● **Work to be completed**: Go through the listing below and output exactly the line with "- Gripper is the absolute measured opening", the line with "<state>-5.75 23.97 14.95", and each line between; omit the rest.

● **Supplied data**:
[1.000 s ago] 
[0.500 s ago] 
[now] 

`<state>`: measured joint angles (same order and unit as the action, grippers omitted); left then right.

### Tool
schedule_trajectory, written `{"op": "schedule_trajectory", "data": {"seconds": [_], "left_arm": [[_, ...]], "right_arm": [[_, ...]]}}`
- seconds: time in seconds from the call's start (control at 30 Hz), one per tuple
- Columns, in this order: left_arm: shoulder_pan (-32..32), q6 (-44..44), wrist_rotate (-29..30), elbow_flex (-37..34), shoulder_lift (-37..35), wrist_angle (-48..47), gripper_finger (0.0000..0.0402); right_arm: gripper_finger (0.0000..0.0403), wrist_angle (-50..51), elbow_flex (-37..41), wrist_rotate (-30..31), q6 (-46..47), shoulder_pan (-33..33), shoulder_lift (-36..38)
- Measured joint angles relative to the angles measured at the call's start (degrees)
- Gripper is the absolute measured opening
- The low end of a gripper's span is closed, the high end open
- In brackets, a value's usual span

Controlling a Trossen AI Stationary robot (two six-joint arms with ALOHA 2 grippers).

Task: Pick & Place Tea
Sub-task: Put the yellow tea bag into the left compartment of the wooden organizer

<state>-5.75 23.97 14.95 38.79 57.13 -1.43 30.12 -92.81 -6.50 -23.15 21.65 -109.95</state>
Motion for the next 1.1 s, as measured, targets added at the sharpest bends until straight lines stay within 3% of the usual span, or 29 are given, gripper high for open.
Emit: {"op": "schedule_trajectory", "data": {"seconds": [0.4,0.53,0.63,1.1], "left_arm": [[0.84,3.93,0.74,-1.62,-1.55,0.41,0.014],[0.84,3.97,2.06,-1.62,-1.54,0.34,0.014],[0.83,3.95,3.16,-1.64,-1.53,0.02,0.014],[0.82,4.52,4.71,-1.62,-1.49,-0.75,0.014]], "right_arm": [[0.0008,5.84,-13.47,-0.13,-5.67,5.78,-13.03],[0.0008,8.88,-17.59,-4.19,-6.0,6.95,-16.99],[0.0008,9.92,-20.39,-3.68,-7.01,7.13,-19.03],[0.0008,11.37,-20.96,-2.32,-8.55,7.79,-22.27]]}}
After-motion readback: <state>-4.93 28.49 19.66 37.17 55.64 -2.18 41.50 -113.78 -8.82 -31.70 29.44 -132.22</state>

● **Answer to the problem**:
- Gripper is the absolute measured opening
- The low end of a gripper's span is closed, the high end open
- In brackets, a value's usual span

Controlling a Trossen AI Stationary robot (two six-joint arms with ALOHA 2 grippers).

Task: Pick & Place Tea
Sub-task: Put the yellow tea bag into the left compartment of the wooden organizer

<state>-5.75 23.97 14.95 38.79 57.13 -1.43 30.12 -92.81 -6.50 -23.15 21.65 -109.95</state>

This completes the output.